The prisoners beneath screamed as they were able to feel her strength. They weren't in pain. They were waking up. Their cell walls began to break. The glass started to break. And in the midst of it all I had understood something dreadful.
Iris was only telling us the truth, not all the truth. Lyra was not only able to make a connection with many mates. She was able to make new werewolves. And prisoners down beneath were not only prisoners. They were humans that the mother of Lyra had transformed to and Iris had been keeping them in the lockup as they were living evidence of what her mother could do.

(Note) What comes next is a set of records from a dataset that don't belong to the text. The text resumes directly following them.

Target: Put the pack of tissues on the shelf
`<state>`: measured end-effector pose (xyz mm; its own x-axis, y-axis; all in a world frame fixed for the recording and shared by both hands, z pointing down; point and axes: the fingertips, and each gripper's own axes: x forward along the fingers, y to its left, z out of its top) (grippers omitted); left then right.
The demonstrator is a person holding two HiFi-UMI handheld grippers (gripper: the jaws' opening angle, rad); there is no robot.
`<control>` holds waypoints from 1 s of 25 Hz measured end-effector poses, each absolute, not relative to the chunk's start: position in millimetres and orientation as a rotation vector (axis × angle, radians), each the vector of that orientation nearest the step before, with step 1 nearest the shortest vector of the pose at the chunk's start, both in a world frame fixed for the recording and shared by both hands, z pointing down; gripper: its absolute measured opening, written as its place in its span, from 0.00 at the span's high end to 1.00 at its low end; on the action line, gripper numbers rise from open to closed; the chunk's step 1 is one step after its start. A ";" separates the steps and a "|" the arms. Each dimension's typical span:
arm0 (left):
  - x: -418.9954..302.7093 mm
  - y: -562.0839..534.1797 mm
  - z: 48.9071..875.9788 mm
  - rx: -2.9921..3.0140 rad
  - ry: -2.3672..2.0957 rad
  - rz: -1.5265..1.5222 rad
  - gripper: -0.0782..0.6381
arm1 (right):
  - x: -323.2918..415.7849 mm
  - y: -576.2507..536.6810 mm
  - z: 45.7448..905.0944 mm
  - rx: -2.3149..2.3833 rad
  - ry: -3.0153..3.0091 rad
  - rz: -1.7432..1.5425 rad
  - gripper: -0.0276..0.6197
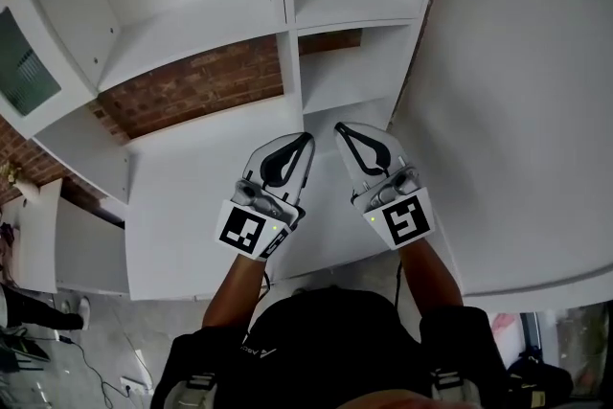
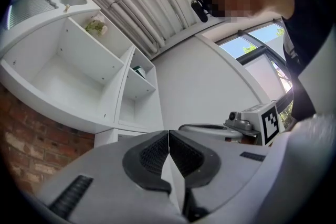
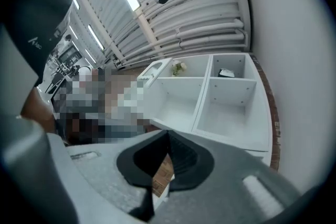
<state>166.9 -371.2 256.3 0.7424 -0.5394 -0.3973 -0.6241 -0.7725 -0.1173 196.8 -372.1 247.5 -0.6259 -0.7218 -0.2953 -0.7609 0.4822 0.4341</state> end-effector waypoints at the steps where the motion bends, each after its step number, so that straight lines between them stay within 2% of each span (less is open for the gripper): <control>1: 166.5 -371.0 262.5 -2.710 0.924 0.503 0.89 | 196.1 -371.4 258.7 -1.334 2.655 0.810 0.95; 10: 165.2 -355.9 303.1 -2.735 0.934 0.477 0.89 | 198.1 -367.9 328.2 -1.426 2.647 0.550 0.95; 14: 165.7 -356.3 328.6 -2.781 0.948 0.373 0.89 | 197.8 -366.5 349.1 -1.429 2.673 0.477 0.96; 25: 166.5 -359.6 338.7 -2.801 0.971 0.354 0.89 | 198.7 -361.8 349.9 -1.409 2.682 0.514 0.96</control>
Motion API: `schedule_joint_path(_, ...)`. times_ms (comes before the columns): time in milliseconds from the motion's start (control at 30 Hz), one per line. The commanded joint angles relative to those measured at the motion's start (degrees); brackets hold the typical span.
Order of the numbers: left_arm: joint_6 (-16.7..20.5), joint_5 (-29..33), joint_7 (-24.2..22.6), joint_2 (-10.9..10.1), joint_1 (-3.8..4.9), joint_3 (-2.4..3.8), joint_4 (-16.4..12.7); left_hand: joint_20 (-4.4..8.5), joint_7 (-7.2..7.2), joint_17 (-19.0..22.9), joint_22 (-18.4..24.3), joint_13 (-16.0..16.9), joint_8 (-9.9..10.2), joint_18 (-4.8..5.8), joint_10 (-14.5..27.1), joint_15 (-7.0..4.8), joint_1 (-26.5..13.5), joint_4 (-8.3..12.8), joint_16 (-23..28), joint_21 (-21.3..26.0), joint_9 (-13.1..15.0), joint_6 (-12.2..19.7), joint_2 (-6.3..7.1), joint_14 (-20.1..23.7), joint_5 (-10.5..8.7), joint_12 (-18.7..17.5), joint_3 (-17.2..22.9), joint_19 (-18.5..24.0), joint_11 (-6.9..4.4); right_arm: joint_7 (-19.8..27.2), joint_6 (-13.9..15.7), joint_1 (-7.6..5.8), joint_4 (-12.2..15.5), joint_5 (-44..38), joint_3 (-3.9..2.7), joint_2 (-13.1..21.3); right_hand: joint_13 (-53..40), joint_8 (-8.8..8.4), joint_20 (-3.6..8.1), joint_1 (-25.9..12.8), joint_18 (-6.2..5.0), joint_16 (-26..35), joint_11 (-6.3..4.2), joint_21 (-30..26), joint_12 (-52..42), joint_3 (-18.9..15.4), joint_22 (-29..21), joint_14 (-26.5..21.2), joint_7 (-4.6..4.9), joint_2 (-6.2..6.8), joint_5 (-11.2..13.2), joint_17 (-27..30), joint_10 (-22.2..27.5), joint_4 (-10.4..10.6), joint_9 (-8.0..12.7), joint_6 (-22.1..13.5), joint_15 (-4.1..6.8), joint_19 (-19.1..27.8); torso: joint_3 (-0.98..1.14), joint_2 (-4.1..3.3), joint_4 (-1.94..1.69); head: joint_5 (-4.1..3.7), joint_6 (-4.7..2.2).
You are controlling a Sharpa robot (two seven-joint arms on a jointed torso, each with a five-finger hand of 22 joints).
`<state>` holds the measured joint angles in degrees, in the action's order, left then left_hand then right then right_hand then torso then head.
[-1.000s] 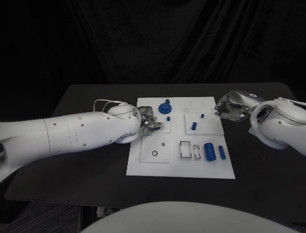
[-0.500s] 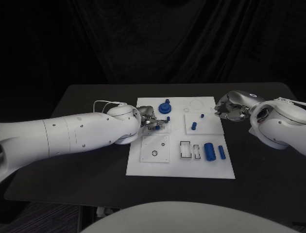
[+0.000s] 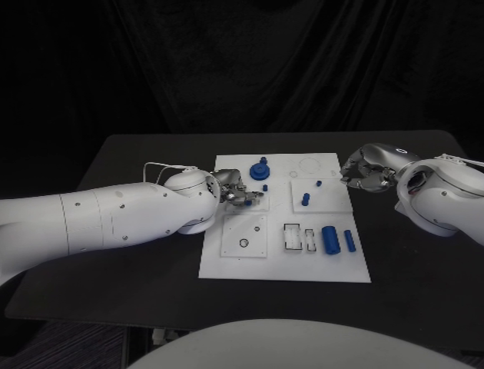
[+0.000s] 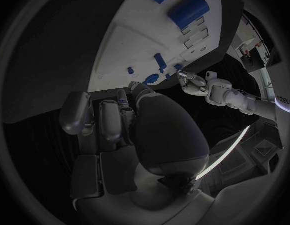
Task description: Assemble the parts on the task board
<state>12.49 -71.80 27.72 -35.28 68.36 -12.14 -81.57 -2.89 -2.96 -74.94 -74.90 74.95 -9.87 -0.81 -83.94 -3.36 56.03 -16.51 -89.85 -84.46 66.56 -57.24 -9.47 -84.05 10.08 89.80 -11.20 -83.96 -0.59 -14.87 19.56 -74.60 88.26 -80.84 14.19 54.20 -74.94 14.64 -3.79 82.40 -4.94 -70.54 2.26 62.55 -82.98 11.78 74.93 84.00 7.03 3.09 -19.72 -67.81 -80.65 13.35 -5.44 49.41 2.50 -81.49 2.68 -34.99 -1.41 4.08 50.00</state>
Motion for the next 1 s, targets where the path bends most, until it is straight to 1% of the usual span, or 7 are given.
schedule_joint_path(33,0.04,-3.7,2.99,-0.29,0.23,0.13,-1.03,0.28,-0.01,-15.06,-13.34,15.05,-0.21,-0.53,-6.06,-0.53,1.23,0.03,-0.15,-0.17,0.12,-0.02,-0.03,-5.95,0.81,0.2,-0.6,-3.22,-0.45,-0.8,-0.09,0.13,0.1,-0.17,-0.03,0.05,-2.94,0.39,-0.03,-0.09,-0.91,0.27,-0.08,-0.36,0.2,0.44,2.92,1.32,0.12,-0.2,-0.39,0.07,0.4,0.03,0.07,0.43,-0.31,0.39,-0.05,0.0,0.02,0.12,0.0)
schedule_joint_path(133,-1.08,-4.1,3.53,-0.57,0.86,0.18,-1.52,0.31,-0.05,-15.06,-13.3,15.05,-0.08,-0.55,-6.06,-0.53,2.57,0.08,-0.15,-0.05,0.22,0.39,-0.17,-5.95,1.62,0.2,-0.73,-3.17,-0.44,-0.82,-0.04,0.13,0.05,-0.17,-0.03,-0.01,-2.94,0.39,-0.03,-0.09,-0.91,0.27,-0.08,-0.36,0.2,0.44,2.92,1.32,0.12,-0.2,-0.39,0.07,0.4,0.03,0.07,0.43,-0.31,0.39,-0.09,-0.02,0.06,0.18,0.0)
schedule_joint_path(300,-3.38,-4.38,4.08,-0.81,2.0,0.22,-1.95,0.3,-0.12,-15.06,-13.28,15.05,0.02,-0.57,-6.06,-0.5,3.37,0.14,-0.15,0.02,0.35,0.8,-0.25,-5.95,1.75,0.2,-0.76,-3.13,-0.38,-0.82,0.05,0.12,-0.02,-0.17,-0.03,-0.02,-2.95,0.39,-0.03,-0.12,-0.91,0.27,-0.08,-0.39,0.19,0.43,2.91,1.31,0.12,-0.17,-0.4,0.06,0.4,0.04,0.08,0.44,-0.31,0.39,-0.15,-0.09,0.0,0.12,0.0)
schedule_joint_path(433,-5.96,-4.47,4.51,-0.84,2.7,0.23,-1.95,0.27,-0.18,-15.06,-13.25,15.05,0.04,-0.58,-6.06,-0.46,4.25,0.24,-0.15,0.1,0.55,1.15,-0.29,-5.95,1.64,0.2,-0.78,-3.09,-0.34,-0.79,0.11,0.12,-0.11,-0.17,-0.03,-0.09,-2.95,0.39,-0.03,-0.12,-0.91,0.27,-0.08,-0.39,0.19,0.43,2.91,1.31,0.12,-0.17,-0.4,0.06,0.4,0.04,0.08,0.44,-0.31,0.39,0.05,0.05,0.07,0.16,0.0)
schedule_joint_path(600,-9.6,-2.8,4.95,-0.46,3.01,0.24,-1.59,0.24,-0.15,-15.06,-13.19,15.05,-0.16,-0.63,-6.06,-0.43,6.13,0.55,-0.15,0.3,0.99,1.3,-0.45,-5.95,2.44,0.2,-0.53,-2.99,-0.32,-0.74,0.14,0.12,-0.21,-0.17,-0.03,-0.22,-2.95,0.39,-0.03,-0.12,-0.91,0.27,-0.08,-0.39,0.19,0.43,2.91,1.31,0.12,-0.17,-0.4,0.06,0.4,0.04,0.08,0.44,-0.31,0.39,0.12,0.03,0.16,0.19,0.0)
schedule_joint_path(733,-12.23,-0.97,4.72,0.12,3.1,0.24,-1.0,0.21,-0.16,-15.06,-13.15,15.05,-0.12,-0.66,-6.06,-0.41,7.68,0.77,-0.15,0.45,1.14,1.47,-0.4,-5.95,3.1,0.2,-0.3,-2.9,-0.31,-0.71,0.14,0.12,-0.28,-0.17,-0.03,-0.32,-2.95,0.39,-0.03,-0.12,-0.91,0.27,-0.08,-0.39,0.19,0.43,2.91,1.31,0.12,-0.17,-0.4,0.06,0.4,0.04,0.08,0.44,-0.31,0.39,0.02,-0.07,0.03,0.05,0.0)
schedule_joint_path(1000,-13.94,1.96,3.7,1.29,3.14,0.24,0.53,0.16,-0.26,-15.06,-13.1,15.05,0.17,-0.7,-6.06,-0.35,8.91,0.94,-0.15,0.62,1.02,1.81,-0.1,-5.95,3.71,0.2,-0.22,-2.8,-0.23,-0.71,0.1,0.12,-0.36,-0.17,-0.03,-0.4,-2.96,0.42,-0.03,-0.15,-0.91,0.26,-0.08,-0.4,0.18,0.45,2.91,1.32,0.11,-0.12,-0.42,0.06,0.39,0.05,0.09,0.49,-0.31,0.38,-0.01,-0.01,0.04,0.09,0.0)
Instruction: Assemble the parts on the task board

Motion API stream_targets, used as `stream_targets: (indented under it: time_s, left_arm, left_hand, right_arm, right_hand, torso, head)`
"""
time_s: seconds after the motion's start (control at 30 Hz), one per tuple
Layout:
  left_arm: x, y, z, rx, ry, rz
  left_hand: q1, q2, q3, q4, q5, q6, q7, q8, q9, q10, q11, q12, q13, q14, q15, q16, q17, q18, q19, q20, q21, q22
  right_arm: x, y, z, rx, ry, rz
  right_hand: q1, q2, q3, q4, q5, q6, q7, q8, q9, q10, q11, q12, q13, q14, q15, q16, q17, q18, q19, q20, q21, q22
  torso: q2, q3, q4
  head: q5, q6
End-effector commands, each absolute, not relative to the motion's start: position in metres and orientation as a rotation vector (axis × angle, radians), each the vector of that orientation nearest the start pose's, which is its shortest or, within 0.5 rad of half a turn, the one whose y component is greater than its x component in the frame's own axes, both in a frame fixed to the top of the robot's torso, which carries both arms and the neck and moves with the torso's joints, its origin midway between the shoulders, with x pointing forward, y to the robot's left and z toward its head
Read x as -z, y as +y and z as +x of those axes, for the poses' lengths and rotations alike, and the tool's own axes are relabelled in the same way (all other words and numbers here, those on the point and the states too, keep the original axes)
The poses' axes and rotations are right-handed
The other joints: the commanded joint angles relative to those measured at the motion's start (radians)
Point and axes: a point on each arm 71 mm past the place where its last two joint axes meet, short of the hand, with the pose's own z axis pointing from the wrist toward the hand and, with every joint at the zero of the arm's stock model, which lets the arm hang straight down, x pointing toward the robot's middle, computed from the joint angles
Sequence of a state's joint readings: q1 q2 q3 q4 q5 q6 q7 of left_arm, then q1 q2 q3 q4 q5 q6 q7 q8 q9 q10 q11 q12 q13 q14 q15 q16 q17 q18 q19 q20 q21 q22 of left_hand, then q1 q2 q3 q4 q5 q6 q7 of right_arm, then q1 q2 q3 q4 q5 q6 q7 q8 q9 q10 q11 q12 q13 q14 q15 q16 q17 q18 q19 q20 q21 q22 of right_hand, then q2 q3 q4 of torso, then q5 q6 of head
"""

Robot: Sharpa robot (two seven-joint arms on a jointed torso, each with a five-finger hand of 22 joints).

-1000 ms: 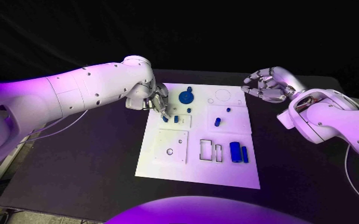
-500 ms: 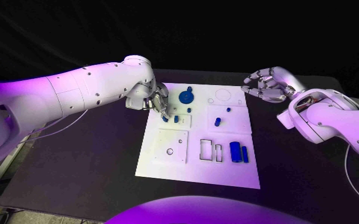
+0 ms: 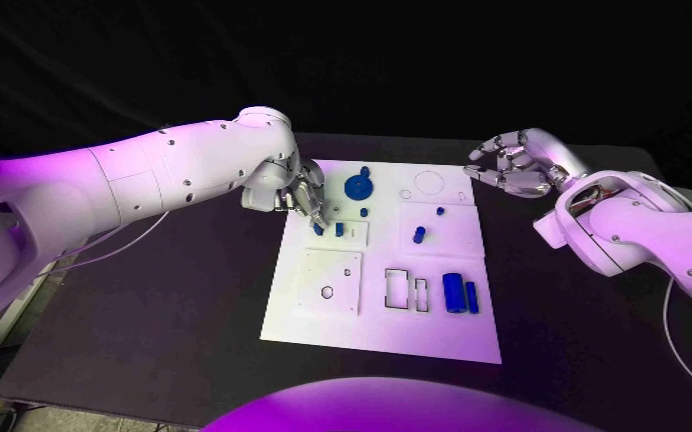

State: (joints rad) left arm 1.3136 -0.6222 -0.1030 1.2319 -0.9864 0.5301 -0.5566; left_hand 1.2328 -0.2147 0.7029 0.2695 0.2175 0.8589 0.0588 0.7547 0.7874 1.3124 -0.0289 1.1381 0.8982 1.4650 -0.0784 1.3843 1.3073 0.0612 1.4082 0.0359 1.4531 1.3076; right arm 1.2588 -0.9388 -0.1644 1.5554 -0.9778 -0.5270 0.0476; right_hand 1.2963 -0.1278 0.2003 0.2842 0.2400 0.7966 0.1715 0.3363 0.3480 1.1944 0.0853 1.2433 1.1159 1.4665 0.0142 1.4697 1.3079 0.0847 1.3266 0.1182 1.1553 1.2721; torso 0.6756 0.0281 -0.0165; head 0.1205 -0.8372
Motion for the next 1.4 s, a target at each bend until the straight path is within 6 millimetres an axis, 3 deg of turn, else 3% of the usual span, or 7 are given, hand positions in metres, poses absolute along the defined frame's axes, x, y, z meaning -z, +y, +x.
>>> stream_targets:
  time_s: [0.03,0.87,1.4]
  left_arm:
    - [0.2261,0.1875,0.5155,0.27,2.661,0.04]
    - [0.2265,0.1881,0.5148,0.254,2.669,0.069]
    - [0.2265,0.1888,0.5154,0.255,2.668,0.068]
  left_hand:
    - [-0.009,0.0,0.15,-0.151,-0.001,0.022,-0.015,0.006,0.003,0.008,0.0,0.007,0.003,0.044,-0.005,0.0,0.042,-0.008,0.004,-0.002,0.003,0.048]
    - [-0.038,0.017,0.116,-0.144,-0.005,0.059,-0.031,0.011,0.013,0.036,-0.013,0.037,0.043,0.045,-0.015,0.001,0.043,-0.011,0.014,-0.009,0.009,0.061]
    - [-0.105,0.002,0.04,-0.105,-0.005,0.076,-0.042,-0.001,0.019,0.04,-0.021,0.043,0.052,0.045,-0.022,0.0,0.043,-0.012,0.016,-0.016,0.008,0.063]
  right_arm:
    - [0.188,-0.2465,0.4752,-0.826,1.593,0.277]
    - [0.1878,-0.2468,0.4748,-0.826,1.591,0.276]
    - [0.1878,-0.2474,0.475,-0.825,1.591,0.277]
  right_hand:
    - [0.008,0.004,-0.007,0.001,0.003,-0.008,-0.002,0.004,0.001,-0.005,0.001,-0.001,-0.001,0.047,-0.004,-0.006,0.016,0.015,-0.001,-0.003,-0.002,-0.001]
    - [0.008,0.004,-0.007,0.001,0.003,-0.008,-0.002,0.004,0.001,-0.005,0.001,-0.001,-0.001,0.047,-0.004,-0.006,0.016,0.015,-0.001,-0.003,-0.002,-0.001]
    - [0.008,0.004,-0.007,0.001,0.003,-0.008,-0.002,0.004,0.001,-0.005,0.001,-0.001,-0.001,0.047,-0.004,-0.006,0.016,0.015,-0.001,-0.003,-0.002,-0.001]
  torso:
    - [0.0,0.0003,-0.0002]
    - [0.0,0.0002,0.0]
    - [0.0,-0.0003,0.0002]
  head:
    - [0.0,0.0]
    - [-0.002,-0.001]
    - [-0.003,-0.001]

Iris screamed, even as my grip broke her wrist.-- Your mother made an army, Iris, I said. She had plans of using them to take over the world. I was defending everybody against her.
"By killing her?" Lyra asked. "By lying? By having innocent people in prison?
The initial captive escaped. Then another. Then all of them. They emerged out of their cells as water bursting a dam, and they gazed upon Lyra as on everything. Just as she was their creator, like she was their Alpha, their reason to live.
"What do I do?" one of them asked. A girl perhaps, twenty years old, into whose eyes she had put her desperate hopes. "What do we do now?"
Lyra gazed at them and I could tell that the burden of that responsibility struck her at the same moment. These individuals were there since her mother had brought them into life. They turned to her to find answers. And she did not know what to say to them.
"You're free," she said finally. "You can do whatever you want."
We wish to give you a hand, the young woman said. "We can feel the bond. We're connected to you. We want to help you fight."
Dane grabbed my arm. "We need to get out of here. Now. It is becoming too large, too complex. We are not yet aware of what will happen.
But Lyra wasn't moving. She was glaring at Iris, and her strength was mounting ever higher and higher. The whole building was beginning to tremble. The walls were beginning to show cracks.
"Lyra," I said. "We have to go."
She murdered my mother, Lyra said and her voice was so cold that I am terrified. "She lied about everything. She tried to break me."
"I know," I said. But kill her now, should you choose to allow your powers to become utterly wild, you will bring this entire establishment to the ground. Also you shall slay all these new werewolves. Is that what you want?"
Lyra's eyes locked onto mine. She had such pain in her gaze, so much confusion, and rage, and betrayal all together. And then I felt she could not help herself.
But then she took a breath. And another. And slowly, her power receded.
Put her in a cell, said Lyra of the werewolves that were set free. "Keep her alive. The Council will desire to interrogate her.
Something had happened in the building as the prisoners took Iris with them and pulled her over towards one of the holding cells. The alarms stopped. The guards which were pursuing us vanished. And another voice came in the intercom system.
"Lyra," the voice said. The leader of the Council was a man known as Thorne and he had served a period of more than twenty years. I see that you have found out what is the truth about Iris. I praise you that you prevented her before she could inflict further harm to our organization.
"You're still there?" Ethan asked, confused. Why did you not have more guards?
This, Thorne said, because I wanted to see whether Lyra could manage this by herself. "And she can. Actually, she has achieved something incredible. She has shown that she is prepared to play her actual role in the Council.
"What role?" Lyra asked suspiciously.
There was a pause. We would like to offer you a position. Not as a policeman, but as a member of the Council yourself. We need your power. We need your leadership. We need you to take Iris's seat."
The lights were put off before Lyra could reply. The whole place was blacked out. And I heard something in the darkness that made my blood go cold.
Footsteps. Thousands of them. Entering through the under building.